Data leak at Abu Dhabi finance summit exposes hundreds of global figures

Passports and ID documents of attendees, including David Cameron and Anthony Scaramucci, found online

Silhouettes of laptop users are seen next to a screen projection of binary code are seen in this picture illustration created on March 28, 2018. REUTERS

Former British prime minister David Cameron and hedge fund billionaire Alan Howard were among hundreds whose passports and other identification documents were leaked online after attending an Abu Dhabi finance conference, the Financial Times reported on Tuesday.

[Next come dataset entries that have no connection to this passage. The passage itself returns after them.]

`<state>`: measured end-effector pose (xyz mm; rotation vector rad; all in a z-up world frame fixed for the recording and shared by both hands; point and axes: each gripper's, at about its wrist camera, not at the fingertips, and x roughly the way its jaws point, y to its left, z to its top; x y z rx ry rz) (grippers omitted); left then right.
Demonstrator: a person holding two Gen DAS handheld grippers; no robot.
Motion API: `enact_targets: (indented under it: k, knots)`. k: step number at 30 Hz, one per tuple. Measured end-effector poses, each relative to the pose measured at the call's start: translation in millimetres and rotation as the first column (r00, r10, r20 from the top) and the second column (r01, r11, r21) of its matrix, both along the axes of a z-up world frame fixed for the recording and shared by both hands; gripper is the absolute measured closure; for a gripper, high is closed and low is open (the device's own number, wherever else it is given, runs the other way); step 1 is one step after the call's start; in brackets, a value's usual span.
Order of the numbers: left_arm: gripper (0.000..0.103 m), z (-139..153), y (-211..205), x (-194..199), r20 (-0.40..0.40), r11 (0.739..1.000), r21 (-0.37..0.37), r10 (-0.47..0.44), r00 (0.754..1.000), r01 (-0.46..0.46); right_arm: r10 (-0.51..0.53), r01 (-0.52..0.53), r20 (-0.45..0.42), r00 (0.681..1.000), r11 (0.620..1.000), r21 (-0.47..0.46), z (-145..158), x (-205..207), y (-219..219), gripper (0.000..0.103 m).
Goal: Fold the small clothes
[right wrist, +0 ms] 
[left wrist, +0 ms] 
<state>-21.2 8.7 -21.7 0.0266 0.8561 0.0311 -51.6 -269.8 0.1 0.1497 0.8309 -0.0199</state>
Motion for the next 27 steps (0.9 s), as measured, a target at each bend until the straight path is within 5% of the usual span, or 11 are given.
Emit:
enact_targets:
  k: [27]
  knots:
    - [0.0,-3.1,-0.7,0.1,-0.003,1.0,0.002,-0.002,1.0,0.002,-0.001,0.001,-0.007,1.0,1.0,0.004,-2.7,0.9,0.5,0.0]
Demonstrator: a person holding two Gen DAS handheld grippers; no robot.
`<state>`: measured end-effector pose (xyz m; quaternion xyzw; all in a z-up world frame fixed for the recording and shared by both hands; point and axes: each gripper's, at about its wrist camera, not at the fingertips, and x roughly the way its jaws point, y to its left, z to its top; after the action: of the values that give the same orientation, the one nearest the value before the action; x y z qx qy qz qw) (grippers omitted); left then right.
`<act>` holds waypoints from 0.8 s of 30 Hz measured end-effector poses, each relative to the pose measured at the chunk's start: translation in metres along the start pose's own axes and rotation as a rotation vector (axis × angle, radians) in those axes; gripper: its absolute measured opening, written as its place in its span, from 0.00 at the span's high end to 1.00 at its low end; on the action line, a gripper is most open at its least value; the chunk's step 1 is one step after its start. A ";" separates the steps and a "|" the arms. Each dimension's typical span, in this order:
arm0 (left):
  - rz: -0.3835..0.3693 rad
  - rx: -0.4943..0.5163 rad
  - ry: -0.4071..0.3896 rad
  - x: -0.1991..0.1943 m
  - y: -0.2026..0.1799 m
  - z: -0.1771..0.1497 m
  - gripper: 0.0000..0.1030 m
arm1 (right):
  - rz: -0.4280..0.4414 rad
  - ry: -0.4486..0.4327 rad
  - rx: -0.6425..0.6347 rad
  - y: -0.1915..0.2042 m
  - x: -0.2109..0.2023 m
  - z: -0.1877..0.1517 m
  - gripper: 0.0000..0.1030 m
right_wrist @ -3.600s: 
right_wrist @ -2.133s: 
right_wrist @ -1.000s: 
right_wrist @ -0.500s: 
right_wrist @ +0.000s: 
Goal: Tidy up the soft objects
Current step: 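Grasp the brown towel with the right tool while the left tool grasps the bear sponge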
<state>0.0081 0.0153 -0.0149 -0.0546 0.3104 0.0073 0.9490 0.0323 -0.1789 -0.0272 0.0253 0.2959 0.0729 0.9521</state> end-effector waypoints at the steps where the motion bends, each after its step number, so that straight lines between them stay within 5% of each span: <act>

The FT, citing documents, said scans of more than 700 passports and state identity cards were discovered on an unprotected cloud storage server linked to Abu Dhabi Finance Week (ADFW), a state-sponsored event held in December 2025 that hosted over 35,000 participants.

Read: Sensitive data of thousands of Pakistanis put on sale online

US investor and former White House communications director Anthony Scaramucci was also among those affected. Howard declined to comment, while Cameron and Scaramucci did not immediately respond to Reuters’ requests for comment.

In a statement to Reuters, ADFW said the breach involved “a vulnerability in a third-party vendor-managed storage environment relating to a limited subset of ADFW 2025 attendees.” The organisers added that “the environment was secured immediately upon identification, and our initial review indicates that access activity was limited to the researcher who identified the issue.”

The documents were reportedly accessible to anyone using a basic web browser, according to freelance security researcher Roni Suchowski, who discovered the leak. The server was secured after the FT alerted ADFW on Monday.